# Looking for Ear Form Supply Source



## mintzert (Jun 8, 2010)

This website advertises preformed ear form molds, but they have been out of stock for quite some time. Does anyone know of an alternate source?

Dog Ear Supports - DogSport Gear


----------



## lrodptl (Nov 12, 2009)

mintzert said:


> This website advertises preformed ear form molds, but they have been out of stock for quite some time.

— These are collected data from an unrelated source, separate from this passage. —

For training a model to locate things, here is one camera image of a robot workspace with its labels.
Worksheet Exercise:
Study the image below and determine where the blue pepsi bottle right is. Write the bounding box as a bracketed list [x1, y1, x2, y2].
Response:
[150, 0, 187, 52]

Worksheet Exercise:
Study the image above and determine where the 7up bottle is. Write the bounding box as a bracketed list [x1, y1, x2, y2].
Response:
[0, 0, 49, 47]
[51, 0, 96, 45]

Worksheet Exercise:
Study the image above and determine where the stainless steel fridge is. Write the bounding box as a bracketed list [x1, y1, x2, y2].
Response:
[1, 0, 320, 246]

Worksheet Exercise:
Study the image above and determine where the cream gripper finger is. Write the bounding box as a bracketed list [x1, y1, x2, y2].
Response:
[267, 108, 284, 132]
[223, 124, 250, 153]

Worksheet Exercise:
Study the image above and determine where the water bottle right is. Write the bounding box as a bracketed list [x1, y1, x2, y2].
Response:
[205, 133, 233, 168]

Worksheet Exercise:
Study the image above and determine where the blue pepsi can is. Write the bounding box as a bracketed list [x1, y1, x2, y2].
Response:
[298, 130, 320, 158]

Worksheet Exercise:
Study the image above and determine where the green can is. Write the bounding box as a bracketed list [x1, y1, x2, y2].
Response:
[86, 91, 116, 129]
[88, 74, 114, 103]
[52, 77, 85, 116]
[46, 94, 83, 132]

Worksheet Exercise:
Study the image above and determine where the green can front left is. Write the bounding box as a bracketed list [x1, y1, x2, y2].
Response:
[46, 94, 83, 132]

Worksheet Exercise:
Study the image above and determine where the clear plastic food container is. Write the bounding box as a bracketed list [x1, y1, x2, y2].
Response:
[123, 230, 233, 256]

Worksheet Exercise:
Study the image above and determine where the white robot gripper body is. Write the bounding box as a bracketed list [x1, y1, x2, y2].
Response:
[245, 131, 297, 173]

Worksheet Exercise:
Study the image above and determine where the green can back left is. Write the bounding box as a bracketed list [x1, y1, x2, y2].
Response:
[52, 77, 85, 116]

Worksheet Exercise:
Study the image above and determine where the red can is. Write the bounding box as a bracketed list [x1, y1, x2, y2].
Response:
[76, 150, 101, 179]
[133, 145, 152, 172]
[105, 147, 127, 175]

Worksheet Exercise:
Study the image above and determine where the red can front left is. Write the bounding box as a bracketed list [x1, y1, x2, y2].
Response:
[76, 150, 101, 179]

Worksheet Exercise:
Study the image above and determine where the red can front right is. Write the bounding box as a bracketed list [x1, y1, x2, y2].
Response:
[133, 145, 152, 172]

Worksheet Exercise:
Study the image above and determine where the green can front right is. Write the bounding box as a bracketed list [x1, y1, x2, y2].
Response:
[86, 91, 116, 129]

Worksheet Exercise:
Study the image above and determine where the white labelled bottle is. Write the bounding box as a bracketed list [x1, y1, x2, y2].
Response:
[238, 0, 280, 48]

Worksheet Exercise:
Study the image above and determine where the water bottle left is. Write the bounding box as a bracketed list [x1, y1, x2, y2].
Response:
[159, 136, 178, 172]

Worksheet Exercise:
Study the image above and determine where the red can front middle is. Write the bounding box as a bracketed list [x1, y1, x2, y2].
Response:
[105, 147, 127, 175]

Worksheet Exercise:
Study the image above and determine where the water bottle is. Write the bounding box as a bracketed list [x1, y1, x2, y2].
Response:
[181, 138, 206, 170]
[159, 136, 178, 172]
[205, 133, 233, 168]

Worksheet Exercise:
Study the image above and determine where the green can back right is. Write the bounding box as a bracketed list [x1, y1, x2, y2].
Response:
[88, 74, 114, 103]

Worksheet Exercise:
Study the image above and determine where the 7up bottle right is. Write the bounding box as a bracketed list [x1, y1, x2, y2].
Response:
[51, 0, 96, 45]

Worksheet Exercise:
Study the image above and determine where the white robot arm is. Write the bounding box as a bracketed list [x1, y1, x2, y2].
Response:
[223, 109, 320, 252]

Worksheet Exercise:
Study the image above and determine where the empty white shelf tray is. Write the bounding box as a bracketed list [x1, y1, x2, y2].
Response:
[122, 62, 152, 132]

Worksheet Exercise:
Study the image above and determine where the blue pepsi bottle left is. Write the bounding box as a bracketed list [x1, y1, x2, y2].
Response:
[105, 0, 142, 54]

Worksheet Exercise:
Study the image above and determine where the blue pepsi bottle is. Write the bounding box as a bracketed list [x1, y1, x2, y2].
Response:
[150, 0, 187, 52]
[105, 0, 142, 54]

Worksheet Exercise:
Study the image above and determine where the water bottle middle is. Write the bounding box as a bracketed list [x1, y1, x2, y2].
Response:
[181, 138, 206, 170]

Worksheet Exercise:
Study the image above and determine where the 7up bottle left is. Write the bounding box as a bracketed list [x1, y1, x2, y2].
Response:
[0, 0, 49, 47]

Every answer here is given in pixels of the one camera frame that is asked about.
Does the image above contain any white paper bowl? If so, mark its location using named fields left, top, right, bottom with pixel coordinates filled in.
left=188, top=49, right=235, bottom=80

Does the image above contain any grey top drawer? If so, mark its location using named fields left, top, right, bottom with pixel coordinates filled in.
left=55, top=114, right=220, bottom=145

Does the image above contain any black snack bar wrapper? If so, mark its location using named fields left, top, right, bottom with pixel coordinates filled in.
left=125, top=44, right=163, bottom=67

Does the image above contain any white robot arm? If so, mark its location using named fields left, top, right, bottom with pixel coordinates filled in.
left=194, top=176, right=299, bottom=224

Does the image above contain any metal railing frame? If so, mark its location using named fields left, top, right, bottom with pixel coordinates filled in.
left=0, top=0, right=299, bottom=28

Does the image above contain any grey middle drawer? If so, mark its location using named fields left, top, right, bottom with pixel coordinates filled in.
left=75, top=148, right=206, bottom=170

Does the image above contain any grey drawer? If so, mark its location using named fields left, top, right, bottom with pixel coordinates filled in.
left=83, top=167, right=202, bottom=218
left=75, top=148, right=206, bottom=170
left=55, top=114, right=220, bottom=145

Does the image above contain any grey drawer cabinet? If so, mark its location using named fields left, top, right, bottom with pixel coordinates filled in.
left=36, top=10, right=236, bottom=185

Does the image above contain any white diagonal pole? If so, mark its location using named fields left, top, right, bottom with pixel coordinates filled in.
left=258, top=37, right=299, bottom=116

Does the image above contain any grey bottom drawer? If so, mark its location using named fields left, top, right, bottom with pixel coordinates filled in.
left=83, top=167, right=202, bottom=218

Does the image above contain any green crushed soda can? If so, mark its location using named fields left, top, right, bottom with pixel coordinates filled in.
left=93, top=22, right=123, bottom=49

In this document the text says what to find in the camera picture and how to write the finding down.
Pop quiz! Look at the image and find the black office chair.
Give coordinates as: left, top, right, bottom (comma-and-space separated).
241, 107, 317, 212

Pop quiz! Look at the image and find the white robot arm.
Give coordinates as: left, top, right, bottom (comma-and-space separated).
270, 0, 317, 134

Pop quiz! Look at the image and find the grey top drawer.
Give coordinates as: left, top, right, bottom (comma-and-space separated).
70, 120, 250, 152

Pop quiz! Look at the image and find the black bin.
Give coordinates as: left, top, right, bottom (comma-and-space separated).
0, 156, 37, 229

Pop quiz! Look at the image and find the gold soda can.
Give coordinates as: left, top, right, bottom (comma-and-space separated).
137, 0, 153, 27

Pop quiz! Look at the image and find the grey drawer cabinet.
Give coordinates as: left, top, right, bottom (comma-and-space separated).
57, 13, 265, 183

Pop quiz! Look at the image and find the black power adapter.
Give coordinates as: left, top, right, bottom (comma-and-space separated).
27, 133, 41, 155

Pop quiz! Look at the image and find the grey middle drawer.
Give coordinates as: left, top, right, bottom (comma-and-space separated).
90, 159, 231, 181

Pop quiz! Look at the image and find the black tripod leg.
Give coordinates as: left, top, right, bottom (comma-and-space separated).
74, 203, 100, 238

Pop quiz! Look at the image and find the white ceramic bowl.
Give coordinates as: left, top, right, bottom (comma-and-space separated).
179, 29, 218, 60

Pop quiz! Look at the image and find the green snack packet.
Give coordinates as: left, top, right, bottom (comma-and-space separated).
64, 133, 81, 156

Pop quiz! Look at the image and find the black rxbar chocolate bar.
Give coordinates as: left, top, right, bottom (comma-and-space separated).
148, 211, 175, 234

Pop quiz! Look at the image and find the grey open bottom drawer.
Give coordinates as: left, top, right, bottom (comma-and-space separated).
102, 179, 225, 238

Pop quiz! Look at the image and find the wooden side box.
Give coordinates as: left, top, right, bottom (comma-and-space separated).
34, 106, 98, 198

Does anyone know of an alternate source?
> 
> Dog Ear Supports - DogSport Gear


I found the pink foam inside hair rollers to be just as effective and much better value. We taped/glued/stripped for 4.5 months and used it all.


----------



## Klaus13 (May 18, 2010)

i just googled ear supports..this came up as another site..don't know if they are out or not,hope this helps,good luck.
Ear Supports - $28.99 : Dog Training Equipment, dog agility, police dog, schutzhund, search and rescue, service dog


----------



## Hunther's Dad (Mar 13, 2010)

Go to any home improvement store and look for closed cell foam pipe insulation. I got the 2 inch size. I got five 3 foot long pieces for $5-7, which is more than enough to do the job.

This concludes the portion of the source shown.